Altpapierkorb (Zeitungszustellung, "digitaler Montag", "Wort zum Sonntag", Focus Online, Netzkolumne der "SZ")

+++ Über Zeitungen in sehr dünn besiedelten Gebieten ausliefernde Drohnen schreibt die "taz".: "Welzow geht dafür jetzt in die Testphase. Im Rahmen des vom Ministerium für Digitales und Verkehr geförderten Projekts '5G Testbed BB' wird in Stadt und Umkreis ein innovativer Ansatz ausprobiert, um Zeitungen zukünftig flächendeckend ausliefern zu können."

+++ Auch ein Modell ist der "digitale Montag": "Die in Thüringen erscheinenden Tageszeitungen der Verlagsgruppe Hof, Coburg, Suhl, Bayreuth (HCSB) gibt es ab 2025 montags nur noch in digitaler Form." (dpa via horizont.net)

+++ Das "Wort zum Sonntag" in der ARD könnte sich angesichts des anhaltenden Exodus der Kirchenmitglieder auch mal ein bisschen verändern, findet Nils Minkmar in der "Süddeutschen" (Abo).

+++ Focus Online hatte berichtet, die SPD plane eine Kampagne mit Frauen, die Angst vor Friedrich Merz hätten (Altpapier). Wer denkt sich denn sowas Perfides aus? Es war wohl Focus Online only. "Übermedien" berichtete nun (Abo) noch einmal über eine "Falschmeldung von ganz oben", also aus der Geschäftsführung, die für redaktionelle Fragen nicht zuständig ist – es gebe deshalb nach wie vor Ärger in der Redaktion.

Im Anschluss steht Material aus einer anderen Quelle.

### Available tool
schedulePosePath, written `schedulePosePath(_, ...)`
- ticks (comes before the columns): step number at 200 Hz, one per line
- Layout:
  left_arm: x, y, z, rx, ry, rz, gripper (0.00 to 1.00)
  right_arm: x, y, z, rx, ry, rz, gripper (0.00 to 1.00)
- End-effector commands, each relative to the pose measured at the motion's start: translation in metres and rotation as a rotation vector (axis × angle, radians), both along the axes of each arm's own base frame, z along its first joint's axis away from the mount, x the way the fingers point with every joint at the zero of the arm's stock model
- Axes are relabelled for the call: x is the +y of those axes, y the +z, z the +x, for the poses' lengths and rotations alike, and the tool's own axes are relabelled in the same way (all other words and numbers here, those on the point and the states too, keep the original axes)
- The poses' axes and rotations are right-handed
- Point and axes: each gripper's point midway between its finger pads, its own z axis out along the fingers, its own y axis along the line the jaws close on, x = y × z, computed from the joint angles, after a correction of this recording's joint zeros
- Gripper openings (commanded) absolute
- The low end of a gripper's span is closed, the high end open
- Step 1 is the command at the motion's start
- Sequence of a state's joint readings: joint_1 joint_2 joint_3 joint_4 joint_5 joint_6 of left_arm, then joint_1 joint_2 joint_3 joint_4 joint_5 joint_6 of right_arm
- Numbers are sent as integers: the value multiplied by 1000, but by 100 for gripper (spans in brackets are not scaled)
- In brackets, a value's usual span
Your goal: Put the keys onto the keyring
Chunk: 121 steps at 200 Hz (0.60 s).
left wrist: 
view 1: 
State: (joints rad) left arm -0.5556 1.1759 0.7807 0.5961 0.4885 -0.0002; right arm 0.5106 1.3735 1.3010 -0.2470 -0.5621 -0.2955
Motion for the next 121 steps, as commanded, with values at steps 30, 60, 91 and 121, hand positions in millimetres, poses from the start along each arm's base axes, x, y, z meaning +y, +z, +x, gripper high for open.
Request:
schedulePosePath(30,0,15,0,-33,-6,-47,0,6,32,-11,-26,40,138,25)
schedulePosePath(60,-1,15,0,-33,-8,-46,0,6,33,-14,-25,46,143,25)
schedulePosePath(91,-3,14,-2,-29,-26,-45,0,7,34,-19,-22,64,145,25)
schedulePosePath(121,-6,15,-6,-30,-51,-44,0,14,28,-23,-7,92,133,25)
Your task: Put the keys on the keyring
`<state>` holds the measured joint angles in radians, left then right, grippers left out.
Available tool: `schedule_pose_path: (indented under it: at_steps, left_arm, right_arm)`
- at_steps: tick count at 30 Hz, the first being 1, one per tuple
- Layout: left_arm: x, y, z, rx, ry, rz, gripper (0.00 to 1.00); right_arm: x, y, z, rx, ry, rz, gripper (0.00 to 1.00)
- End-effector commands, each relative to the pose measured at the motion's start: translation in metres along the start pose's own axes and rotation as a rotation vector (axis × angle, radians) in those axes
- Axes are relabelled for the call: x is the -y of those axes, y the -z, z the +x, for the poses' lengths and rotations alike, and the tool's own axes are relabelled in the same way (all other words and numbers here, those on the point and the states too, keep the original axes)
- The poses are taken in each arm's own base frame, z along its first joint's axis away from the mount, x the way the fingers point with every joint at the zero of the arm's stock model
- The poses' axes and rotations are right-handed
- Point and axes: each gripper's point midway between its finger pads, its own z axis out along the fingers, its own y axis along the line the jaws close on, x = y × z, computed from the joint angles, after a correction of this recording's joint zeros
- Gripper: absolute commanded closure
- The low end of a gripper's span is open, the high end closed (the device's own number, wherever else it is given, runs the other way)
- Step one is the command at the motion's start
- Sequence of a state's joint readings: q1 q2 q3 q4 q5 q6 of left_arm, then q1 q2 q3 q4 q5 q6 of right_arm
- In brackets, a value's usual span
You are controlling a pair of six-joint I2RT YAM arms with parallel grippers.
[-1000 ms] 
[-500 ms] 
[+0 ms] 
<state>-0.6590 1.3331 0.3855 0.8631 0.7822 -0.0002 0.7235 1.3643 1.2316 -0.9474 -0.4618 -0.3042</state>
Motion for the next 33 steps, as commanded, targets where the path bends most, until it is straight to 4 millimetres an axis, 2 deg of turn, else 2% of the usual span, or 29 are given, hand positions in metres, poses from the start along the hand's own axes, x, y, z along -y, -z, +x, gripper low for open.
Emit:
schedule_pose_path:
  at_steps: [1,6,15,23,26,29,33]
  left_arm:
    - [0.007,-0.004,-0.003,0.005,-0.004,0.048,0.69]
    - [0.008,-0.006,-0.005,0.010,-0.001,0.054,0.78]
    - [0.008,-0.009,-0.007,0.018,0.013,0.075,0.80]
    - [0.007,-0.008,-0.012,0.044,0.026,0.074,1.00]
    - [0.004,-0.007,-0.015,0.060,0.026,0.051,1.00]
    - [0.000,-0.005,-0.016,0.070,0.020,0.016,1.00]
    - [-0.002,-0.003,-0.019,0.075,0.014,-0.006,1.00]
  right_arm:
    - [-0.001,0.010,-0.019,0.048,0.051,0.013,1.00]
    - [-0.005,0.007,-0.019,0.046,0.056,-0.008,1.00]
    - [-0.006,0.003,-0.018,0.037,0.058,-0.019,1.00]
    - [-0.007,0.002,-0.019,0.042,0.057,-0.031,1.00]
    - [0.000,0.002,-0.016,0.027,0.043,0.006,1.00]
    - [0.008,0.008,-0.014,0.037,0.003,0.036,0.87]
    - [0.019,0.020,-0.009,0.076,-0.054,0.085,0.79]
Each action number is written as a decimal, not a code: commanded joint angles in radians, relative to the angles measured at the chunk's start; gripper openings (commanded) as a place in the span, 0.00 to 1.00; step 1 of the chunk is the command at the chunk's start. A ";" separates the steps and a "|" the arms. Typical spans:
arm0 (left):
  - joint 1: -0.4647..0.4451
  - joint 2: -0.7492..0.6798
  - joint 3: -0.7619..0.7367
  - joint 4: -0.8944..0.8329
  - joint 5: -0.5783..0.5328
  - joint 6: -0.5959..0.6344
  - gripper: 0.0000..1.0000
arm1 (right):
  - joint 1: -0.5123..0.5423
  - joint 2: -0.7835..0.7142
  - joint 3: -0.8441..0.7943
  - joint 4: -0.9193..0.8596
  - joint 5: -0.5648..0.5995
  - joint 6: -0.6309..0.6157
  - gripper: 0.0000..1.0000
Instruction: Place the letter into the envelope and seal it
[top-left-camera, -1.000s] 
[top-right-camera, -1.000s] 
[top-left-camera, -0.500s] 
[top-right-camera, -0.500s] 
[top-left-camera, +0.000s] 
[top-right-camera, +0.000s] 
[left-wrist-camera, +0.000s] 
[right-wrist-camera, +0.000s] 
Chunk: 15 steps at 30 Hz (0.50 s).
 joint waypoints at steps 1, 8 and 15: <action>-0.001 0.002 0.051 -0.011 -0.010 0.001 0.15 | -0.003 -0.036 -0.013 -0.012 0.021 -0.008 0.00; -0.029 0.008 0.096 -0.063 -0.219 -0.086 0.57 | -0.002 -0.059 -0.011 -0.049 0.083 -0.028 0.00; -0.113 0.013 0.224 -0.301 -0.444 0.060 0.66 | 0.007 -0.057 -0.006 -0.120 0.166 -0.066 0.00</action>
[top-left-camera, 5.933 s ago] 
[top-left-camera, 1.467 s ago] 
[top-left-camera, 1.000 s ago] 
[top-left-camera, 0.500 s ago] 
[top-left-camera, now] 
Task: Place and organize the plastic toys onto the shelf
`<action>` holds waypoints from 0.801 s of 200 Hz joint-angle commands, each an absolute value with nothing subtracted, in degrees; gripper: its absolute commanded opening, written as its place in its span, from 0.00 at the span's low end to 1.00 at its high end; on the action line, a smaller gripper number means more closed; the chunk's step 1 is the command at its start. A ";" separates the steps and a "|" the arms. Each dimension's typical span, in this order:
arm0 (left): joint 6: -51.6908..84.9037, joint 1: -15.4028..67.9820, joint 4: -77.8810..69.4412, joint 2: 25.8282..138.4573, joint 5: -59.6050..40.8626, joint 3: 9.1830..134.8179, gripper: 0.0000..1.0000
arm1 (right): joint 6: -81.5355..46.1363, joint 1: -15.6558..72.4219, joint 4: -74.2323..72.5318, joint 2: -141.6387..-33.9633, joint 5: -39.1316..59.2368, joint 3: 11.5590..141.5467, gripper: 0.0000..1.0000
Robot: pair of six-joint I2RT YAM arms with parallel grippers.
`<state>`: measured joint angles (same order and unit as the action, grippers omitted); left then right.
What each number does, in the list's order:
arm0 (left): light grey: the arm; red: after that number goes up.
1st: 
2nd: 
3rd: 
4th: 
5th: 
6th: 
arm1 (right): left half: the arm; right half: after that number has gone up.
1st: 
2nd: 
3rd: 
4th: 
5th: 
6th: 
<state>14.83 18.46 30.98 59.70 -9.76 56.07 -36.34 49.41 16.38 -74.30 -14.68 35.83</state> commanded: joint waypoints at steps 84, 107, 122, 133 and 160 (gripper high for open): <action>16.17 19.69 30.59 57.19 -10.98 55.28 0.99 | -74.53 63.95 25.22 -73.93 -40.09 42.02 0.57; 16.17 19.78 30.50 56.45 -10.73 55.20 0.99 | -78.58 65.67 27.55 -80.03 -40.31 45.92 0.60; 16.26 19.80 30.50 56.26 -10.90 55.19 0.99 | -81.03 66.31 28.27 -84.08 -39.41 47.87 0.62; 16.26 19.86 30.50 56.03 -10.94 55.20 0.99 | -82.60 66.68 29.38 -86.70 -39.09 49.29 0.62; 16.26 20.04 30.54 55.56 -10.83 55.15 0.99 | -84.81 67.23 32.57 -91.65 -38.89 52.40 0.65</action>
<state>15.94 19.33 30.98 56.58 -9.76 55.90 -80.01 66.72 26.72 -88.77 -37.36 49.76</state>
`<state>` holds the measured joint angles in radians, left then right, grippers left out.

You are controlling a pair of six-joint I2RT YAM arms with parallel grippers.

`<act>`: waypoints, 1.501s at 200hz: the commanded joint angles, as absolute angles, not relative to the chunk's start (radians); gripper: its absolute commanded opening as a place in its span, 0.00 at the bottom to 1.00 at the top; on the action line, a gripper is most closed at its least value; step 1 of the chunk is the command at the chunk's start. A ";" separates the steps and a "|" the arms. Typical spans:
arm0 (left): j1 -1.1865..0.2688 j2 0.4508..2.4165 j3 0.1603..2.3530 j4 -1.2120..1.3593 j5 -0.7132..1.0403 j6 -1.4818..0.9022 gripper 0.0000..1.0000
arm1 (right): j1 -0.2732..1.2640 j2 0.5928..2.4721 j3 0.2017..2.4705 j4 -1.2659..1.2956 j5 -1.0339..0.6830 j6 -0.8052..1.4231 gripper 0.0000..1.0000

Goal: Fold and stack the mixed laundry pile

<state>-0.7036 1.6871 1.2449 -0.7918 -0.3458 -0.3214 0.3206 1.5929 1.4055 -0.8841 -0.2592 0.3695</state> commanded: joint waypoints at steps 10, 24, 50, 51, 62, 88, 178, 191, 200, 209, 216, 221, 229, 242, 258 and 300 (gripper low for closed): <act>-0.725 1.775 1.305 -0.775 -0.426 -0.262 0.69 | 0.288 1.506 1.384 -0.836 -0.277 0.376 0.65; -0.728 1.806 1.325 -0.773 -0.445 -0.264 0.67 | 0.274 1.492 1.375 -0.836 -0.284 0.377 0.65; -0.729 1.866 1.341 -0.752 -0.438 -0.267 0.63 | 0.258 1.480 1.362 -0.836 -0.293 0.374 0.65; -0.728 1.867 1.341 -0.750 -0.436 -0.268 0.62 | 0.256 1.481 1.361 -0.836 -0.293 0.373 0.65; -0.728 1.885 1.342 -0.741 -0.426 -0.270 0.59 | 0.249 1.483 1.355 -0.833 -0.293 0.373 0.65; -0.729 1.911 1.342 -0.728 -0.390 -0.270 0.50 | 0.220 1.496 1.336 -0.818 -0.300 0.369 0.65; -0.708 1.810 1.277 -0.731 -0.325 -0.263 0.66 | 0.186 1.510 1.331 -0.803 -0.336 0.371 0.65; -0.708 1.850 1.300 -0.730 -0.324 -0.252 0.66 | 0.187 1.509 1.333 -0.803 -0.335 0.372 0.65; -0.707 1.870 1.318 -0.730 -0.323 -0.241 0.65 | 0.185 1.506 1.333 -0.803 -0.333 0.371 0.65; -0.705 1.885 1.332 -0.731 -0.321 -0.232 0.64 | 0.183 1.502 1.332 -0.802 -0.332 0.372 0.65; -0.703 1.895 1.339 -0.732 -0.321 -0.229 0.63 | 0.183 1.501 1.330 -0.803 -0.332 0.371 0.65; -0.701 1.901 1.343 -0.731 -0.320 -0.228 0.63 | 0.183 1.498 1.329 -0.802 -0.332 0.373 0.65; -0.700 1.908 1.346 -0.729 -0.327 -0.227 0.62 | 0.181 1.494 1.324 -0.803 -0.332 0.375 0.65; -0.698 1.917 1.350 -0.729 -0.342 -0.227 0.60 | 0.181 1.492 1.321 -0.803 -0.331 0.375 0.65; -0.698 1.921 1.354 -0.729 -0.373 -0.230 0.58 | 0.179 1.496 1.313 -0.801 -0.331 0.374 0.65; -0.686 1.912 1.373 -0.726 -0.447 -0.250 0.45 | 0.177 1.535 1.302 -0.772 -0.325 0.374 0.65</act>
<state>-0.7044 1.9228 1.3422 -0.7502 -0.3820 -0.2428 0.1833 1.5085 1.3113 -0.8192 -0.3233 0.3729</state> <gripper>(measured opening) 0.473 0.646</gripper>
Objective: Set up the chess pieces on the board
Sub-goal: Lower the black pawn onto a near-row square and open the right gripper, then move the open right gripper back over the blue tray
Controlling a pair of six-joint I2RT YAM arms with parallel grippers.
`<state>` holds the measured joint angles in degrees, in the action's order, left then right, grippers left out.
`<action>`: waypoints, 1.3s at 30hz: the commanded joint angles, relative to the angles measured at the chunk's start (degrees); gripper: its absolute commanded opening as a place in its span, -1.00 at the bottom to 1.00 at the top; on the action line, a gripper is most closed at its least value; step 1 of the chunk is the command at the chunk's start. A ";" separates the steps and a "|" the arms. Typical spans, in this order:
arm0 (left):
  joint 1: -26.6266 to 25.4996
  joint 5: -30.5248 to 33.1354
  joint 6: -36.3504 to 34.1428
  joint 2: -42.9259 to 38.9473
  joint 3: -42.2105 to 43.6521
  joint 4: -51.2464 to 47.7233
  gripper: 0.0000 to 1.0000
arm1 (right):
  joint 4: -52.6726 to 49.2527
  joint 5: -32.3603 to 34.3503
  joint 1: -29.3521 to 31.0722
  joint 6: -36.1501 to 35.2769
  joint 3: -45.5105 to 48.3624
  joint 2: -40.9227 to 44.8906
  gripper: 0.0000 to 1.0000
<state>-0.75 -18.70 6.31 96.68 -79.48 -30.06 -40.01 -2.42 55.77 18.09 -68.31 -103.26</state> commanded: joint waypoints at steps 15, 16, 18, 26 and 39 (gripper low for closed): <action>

+++ Nach 860 Folgen seit 2007 wird die "Netzkolumne", die im Feuilleton der "SZ" erschien, mit der heutigen Ausgabe eingestellt. Programmatischer Titel des Abschlusstexts (Abo): "Es war einmal die Hoffnung". Die Berichterstattung zu Digitalthemen gehe weiter, heißt es darunter, ziehe sich aber mittlerweile durch die ganze Zeitung.

(Für die Transparenz: Ich arbeite frei für spiegel.de.)

Am Dienstag schreibt das Altpapier Christian Bartels.